"Aku tidak pernah menyangka, cerita yang aku tulis untuk dramaku, akan menjadi sebuah kenyataan. Cerita yang belum sempat aku selesaikan itu, menjadi bumerang bagi diriku sendiri. Benar, kata banyak orang. Jika ucapan adalah doa. Pun aku tak pernah menduga, jika itu semua benar-benar terjadi. Bedanya hanya satu. Mila.. Dia bukan sahabat baikku. Juga bukan teman dekatku. Kami.. Seperti ujung magnet yang sama. Saling bertolak belakang. Mila, yang membuatnya seperti itu. Entah, karena iri padaku. Entah, karena dia suka dengan Hara. Atau memang dia terlahir dengan watak seperti itu. Iri hati.
Aku dan Hara sudah saling kenal sejak SMA. Semakin dekat, saat kami memutuskan untuk keluar dari kampus di tengah-tengah semester. Bukan karena bengal, tapi, karena kami tidak memiliki cukup biaya. Aku dan Hara di besarkan oleh panti asuhan yang berbeda. Aku tidak begitu paham, kenapa dia berakhir di panti asuhan. Mungkin karena ibunya, tidak mampu untuk merawatnya. Atau mungkin seperti aku, yang kelahirannya sangat tidak di inginkan oleh ibuku. Aku di temukan di depan panti asuhan. Di dalam kardus bekas. Tanpa sehelai benang pun yang menutupi diriku. Itu yang dikatakan Camelia. Kepala panti asuhan. Ibuku brengsek, pikirku. Setidaknya, dia harus memberiku selimut.

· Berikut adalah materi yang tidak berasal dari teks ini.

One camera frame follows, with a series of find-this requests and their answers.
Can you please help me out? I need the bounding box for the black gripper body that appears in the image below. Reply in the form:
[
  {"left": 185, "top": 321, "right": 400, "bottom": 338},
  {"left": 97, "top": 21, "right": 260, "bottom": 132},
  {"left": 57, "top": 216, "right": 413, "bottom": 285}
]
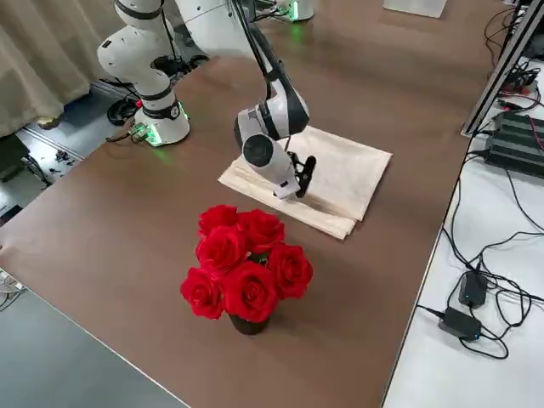
[{"left": 287, "top": 150, "right": 303, "bottom": 182}]

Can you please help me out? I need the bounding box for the beige tablecloth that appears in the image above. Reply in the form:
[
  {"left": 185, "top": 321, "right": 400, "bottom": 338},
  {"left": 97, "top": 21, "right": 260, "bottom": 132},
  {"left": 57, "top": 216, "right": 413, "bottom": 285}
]
[{"left": 218, "top": 125, "right": 393, "bottom": 240}]

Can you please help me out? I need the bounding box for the red artificial rose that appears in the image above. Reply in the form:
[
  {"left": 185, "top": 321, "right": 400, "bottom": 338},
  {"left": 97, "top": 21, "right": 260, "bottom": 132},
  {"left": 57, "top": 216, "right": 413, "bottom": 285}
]
[
  {"left": 266, "top": 244, "right": 315, "bottom": 300},
  {"left": 180, "top": 266, "right": 225, "bottom": 320},
  {"left": 235, "top": 208, "right": 286, "bottom": 247},
  {"left": 195, "top": 225, "right": 252, "bottom": 277},
  {"left": 223, "top": 261, "right": 281, "bottom": 324},
  {"left": 197, "top": 204, "right": 239, "bottom": 237}
]

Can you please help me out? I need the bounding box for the black flower vase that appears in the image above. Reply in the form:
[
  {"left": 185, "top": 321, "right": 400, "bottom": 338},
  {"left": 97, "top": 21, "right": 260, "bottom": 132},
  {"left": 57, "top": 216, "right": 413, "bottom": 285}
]
[{"left": 228, "top": 312, "right": 271, "bottom": 337}]

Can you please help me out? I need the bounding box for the black power adapter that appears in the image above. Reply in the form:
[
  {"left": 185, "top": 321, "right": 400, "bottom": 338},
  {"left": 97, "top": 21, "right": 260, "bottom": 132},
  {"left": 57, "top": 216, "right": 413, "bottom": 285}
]
[
  {"left": 457, "top": 270, "right": 489, "bottom": 309},
  {"left": 437, "top": 306, "right": 484, "bottom": 343}
]

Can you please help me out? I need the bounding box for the black finned power brick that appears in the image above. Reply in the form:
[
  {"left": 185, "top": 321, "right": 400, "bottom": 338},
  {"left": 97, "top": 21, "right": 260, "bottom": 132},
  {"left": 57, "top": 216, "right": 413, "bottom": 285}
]
[
  {"left": 483, "top": 133, "right": 544, "bottom": 176},
  {"left": 492, "top": 110, "right": 544, "bottom": 148}
]

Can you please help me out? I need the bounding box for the beige curtain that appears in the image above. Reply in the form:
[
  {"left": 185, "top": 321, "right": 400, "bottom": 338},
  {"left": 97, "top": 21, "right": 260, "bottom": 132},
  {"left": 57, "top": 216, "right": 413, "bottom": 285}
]
[{"left": 0, "top": 0, "right": 128, "bottom": 139}]

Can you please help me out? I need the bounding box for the black floor box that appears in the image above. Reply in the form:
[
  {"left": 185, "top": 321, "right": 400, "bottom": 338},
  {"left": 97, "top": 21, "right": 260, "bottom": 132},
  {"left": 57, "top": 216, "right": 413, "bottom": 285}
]
[{"left": 0, "top": 135, "right": 29, "bottom": 182}]

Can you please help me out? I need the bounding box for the black table cable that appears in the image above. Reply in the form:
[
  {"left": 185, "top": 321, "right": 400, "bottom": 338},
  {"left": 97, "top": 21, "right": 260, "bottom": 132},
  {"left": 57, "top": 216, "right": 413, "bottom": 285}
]
[
  {"left": 441, "top": 149, "right": 488, "bottom": 273},
  {"left": 475, "top": 230, "right": 544, "bottom": 271}
]

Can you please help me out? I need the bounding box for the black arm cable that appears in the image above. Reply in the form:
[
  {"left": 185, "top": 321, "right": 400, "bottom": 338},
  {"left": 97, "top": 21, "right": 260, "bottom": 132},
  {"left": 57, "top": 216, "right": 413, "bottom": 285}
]
[{"left": 150, "top": 0, "right": 201, "bottom": 80}]

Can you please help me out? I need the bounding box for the black coiled cable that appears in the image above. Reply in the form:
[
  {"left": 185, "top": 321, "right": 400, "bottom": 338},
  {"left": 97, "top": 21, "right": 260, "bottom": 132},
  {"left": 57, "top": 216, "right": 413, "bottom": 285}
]
[{"left": 105, "top": 95, "right": 139, "bottom": 127}]

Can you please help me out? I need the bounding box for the aluminium frame post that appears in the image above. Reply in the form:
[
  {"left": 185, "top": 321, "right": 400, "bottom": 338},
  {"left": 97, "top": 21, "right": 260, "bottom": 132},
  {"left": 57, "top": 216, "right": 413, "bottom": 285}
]
[{"left": 461, "top": 0, "right": 544, "bottom": 138}]

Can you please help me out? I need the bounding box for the red wire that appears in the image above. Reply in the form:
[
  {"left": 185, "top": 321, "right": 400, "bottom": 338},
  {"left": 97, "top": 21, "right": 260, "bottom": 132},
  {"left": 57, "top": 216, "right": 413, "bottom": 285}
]
[{"left": 499, "top": 80, "right": 541, "bottom": 107}]

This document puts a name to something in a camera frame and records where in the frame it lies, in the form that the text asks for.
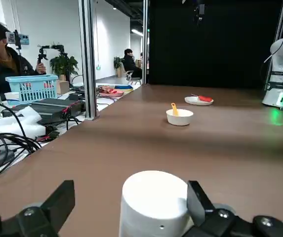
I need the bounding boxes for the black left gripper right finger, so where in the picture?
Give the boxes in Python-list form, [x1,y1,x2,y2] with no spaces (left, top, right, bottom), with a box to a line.
[180,180,283,237]

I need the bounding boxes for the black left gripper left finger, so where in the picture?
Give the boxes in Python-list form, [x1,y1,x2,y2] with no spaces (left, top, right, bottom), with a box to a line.
[0,180,76,237]

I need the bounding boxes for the white oil pot clear base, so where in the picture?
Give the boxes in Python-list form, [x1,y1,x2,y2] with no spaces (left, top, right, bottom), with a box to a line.
[118,170,194,237]

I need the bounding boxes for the white bowl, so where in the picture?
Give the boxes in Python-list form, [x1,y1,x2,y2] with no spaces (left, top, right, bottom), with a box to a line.
[165,109,194,126]

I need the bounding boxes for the white foam packing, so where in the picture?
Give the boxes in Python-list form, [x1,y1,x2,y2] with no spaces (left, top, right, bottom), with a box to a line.
[0,105,45,139]

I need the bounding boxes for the black ribbed power supply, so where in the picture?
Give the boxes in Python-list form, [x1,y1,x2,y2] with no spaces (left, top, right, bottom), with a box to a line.
[1,98,86,125]

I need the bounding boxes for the white blue-striped paper cup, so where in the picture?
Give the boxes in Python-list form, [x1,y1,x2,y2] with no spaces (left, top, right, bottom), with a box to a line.
[4,91,20,107]

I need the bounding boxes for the red sausage on stick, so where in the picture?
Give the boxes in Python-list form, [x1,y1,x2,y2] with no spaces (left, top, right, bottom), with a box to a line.
[191,93,212,103]

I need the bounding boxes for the white plate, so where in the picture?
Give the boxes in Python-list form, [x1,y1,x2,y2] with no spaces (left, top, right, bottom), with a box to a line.
[184,96,214,106]

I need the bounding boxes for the light blue plastic basket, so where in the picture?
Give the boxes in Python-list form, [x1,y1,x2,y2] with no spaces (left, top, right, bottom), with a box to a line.
[5,75,59,103]

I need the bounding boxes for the cardboard box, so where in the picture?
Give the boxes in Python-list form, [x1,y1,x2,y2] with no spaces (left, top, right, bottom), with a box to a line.
[57,79,70,94]

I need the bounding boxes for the pink plate with food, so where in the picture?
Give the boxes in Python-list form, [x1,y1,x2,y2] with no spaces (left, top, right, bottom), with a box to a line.
[98,85,124,97]

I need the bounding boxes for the green potted plant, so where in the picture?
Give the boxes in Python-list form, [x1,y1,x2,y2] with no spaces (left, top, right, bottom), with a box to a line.
[50,54,79,76]

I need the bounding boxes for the black handheld gimbal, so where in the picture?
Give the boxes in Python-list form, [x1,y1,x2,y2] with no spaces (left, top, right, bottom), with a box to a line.
[37,44,69,75]

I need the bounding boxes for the seated person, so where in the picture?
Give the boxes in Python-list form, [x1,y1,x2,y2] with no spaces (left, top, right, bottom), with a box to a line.
[122,48,143,79]

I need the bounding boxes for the phone on stand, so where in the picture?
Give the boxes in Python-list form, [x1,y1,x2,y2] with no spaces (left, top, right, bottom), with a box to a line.
[5,31,30,45]

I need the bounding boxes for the aluminium frame post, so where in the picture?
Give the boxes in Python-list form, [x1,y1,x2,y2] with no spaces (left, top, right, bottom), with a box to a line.
[274,0,283,42]
[142,0,150,85]
[78,0,100,121]

Hara.. Dia laki-laki yang jauh dari kata sempurna. Kulitnya kuning langsat. Rambutnya pendek di bagian bawah. Dan bergelombang di bagian atas. Selalu terlihat acak-acakan. Hidungnya kecil. Tidak bisa dikatakan mancung. Tidak bisa juga dikatakan pesek. Matanya.. Sangat menawan. Sedikit sipit. Netranya coklat cemerlang. Bibirnya.. Oh, seksi sekali. Apalagi, saat dia menyunggingkan senyum. Siapapun, akan jatuh hati melihatnya. Ciri khasnya selalu mengenakan jaket jeans pemberianku 5 tahun yang lalu, yang sudah robek di beberapa titik. Penuh dengan tambalan dengan gambar-gambar macho. Telinga kanannya terpasang tindik hitam.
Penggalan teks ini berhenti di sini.